P.M. Tummala - ESS Quarantine Concert May 3, 2020


MON001:  Mike Weis, Sound Practice

Monastral is excited to announce that its inaugural release will be the third solo album by Chicago percussionist/sound artist Mike Weis. Sound Practice follows 2014’s Don't Know, Just Walk on Type Records and Loop Current/Raft on Barge Recordings in 2011. Weis may be best known as the drummer in the decade-plus band, Zelienople as well as other acts including Kwaidan and Good Stuff House. He has also collaborated with Scott Tuma, Mind Over Mirrors, Jasper TX, Black To Comm, Xela, The North Sea and Haptic. In addition to his experimental projects, Weis has studied and performed West African rhythms with Ghanaian master musician and high priest of the Yewe cult, Gideon Foli Alorwoyie. More recently, he has been studying Korean shaman ritual music with the Korean-American group Ilkwanori and with master drummer Sora Kim from Seoul, Korea. 

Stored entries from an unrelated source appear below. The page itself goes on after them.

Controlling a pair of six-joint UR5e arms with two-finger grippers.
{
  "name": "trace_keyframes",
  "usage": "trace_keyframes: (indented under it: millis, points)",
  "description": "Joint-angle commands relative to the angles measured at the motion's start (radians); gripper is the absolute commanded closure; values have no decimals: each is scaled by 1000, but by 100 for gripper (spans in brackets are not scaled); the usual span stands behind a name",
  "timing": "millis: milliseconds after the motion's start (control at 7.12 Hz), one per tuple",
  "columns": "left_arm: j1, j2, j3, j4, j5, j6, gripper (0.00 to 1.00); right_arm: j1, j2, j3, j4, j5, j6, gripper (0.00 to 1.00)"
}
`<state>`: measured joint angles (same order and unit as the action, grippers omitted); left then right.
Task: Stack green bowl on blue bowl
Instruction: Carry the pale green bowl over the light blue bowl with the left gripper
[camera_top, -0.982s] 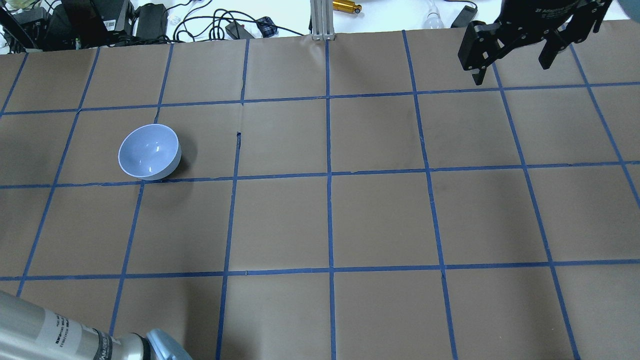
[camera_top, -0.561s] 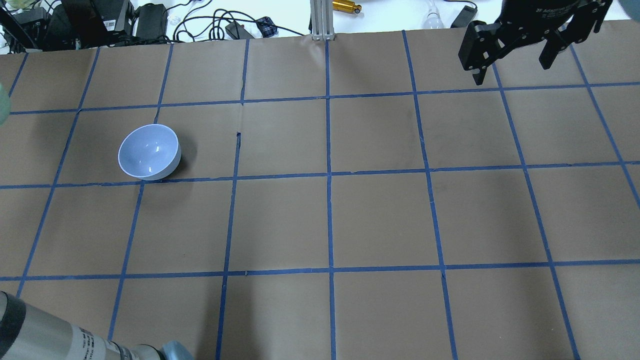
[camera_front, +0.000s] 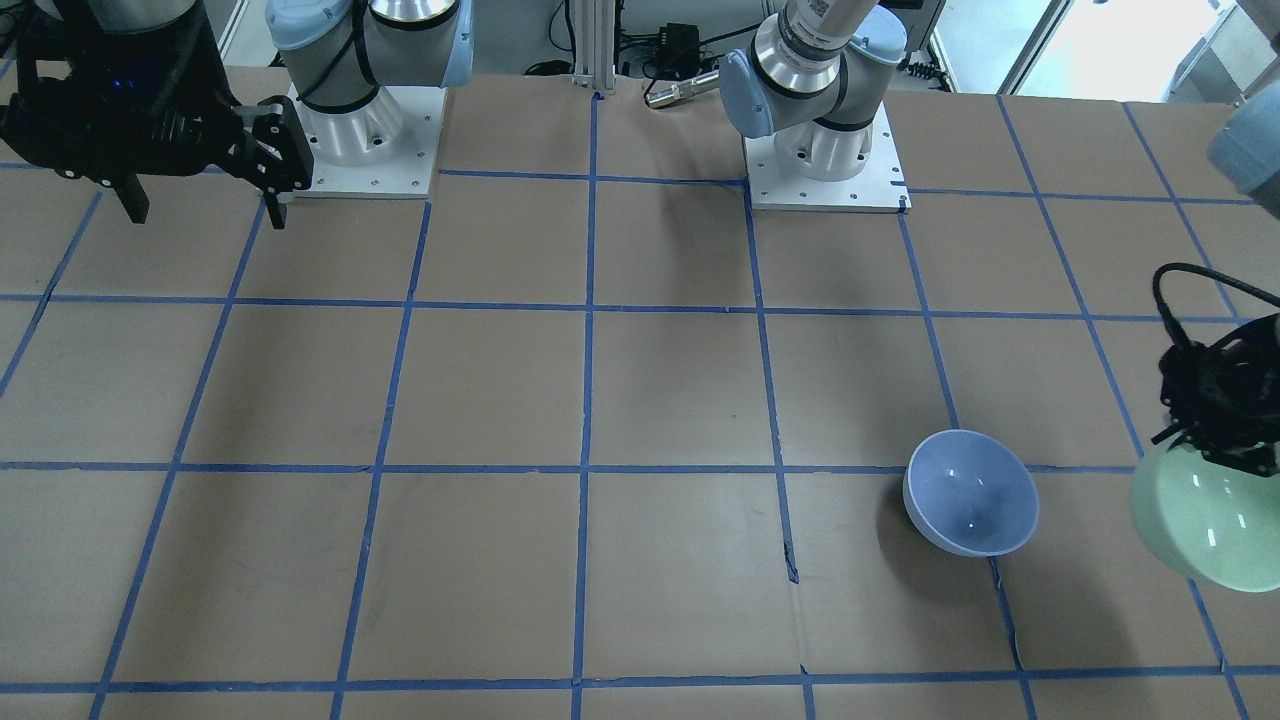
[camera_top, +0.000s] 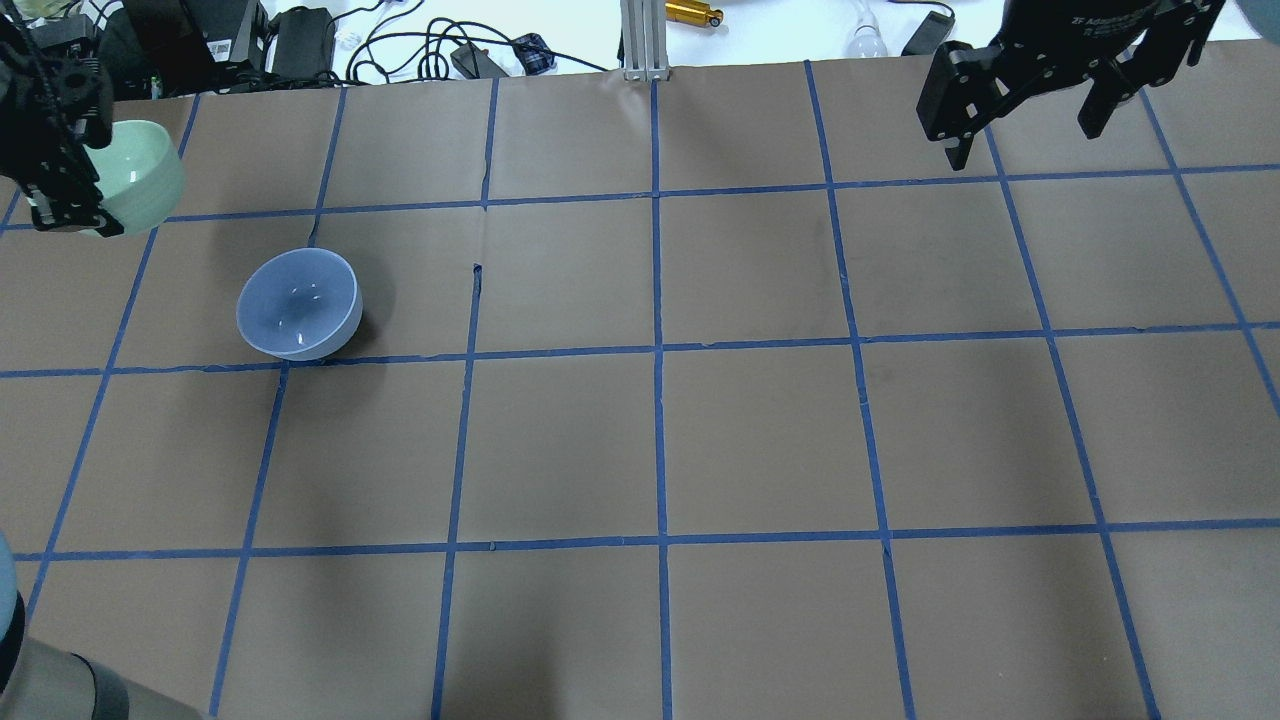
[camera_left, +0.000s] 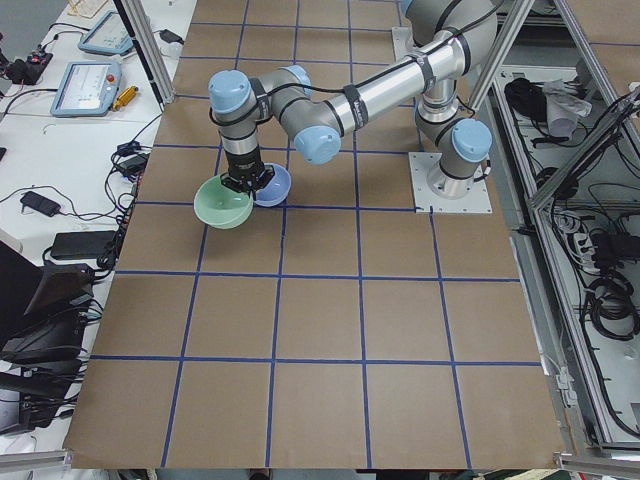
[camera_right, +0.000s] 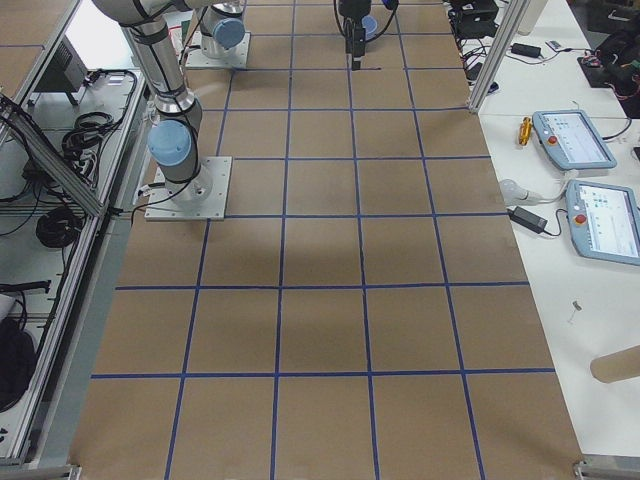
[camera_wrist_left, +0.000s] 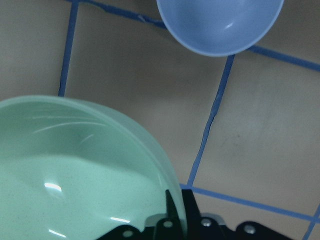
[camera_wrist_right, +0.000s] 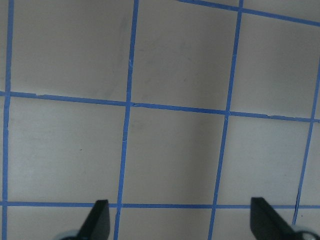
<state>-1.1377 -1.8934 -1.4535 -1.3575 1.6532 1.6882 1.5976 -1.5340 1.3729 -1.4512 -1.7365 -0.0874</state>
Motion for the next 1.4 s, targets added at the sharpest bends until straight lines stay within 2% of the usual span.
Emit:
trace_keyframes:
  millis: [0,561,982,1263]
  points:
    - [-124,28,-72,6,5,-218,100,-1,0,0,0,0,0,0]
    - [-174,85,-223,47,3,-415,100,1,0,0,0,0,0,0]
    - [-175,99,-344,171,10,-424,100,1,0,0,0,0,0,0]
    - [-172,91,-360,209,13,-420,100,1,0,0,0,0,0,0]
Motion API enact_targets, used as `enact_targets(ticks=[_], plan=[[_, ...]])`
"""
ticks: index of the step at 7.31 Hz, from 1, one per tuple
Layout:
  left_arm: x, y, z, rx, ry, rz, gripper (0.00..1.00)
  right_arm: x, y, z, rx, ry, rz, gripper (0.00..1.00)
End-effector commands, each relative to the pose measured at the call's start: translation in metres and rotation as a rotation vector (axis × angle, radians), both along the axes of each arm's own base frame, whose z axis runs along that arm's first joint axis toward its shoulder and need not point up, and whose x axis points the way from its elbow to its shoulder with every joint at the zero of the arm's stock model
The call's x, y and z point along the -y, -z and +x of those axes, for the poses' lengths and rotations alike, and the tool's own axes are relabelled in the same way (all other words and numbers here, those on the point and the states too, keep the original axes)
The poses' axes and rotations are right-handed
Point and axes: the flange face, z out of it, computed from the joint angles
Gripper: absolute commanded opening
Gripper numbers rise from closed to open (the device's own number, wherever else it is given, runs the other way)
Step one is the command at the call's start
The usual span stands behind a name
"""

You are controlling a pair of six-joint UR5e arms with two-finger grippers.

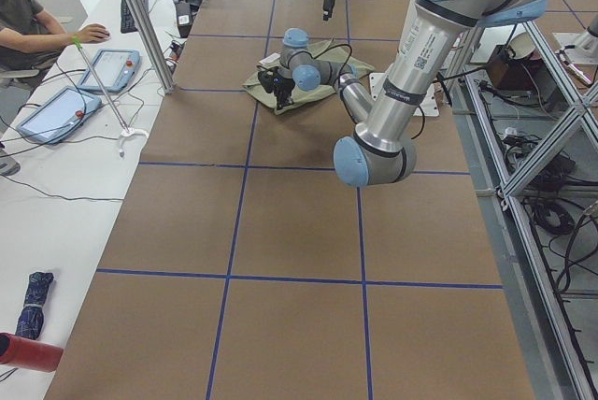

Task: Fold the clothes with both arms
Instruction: 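Grasp the corner with the left gripper and pull it away from the robot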

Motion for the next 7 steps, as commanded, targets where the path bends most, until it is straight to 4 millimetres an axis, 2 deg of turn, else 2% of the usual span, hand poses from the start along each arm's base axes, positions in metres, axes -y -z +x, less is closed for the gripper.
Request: enact_targets(ticks=[1, 2, 3, 4, 6, 7], plan=[[0.082, -0.027, 0.008, 0.014, 0.061, 0.101, 0.0, 0.003, -0.001, -0.002, -0.003, -0.007, 0.001, 1.0], [0.12, -0.015, 0.021, 0.011, 0.069, 0.137, 0.0, 0.008, 0.001, -0.009, 0.001, -0.012, 0.006, 1.0], [0.152, -0.004, 0.026, 0.015, 0.072, 0.173, 0.0, 0.011, 0.001, -0.014, 0.001, -0.012, 0.006, 1.0], [0.168, -0.006, 0.029, 0.002, 0.077, 0.243, 0.0, 0.012, 0.0, -0.014, 0.001, -0.013, 0.006, 1.0], [0.199, 0.014, 0.062, 0.017, 0.12, 0.323, 0.0, 0.013, -0.002, -0.015, -0.003, -0.013, 0.003, 1.0], [0.196, 0.014, 0.068, -0.008, 0.122, 0.344, 0.0, 0.013, -0.001, -0.014, -0.002, -0.016, 0.005, 1.0]])
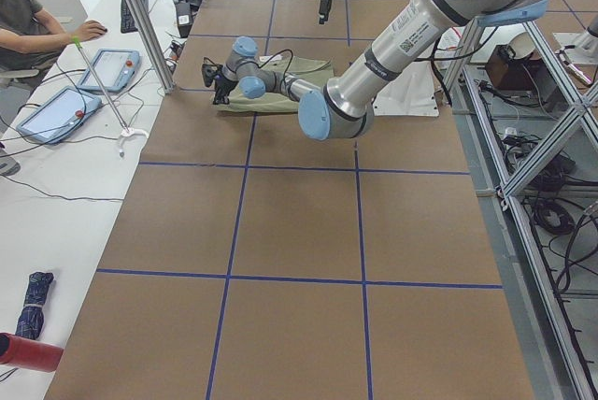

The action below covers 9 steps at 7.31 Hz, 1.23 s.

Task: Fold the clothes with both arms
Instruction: 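Grasp the corner with the left gripper and pull it away from the robot, then move the right gripper over the shirt's collar-side edge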

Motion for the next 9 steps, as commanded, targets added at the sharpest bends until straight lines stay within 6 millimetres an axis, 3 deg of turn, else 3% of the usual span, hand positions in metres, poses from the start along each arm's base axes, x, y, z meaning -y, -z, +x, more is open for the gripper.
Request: enact_targets(ticks=[1, 2, 3, 4, 5, 6, 8, 9], plan=[[0.005, 0.006, 0.012, -0.017, 0.009, 0.037, 0.46, 0.0, -0.001, 0.0, -0.003, -0.001, -0.002, 1.0], [0.005, 0.004, 0.012, -0.005, 0.0, 0.047, 0.99, 0.001, -0.002, 0.0, -0.006, -0.001, -0.004, 1.0], [0.007, 0.006, 0.008, 0.022, -0.022, 0.083, 1.0, 0.005, -0.007, 0.0, -0.021, -0.008, -0.009, 1.0], [0.025, 0.011, -0.018, 0.038, -0.03, 0.11, 1.0, 0.011, -0.014, -0.004, -0.037, -0.016, -0.004, 1.0], [0.03, 0.007, -0.041, 0.047, -0.104, 0.079, 1.0, 0.029, -0.011, -0.023, -0.048, -0.022, 0.0, 1.0], [0.018, 0.008, -0.062, 0.092, -0.162, 0.068, 1.0, 0.048, -0.002, -0.047, -0.089, -0.004, 0.025, 1.0], [-0.034, -0.002, -0.108, 0.117, -0.18, 0.043, 1.0, 0.073, 0.031, -0.085, -0.228, 0.093, 0.1, 1.0], [-0.062, 0.003, -0.124, 0.08, -0.223, 0.044, 1.0, 0.087, 0.049, -0.109, -0.278, 0.127, 0.108, 1.0]])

For this new album, Weis eschews the use of digital loops and samples that were the backbone of his previous releases opting for a direct, present moment interaction with his instruments. The two long-form pieces were recorded directly in the studio in one take without overdubs or edits using his signature unorthodox drum kit made up of a large bass drum, Chinese gong, Tibetan singing bowls, cymbals and traditional Korean folk drums- changgo and buk. Weis augmented these percussion instruments with a tabletop guitar (prepared with aluminum rods, gong and vibrating dildos) and real-time manipulations of tape recordings of his gongs, bells and cymbals.

Sound Practice will be available in October 2016 as a download and limited LP release, edition of 300, pressed on virgin vinyl with a sleeve designed by Common Name.  The LP will be distributed in the US by Thrill Jockey and internationally by Morr Music or it can be purchased directly from Monastral here.

Mike Weis will celebrate the release of Sound Practice with solo performances in Chicago in the fall/winter:

October 15 at Comfort Station, 7p, with Haptic.
November 5 at the Zen Buddhist Temple Chicago, 7p, with Zelienople.
December 14 at The Hideout, 9p, with Olivia Block.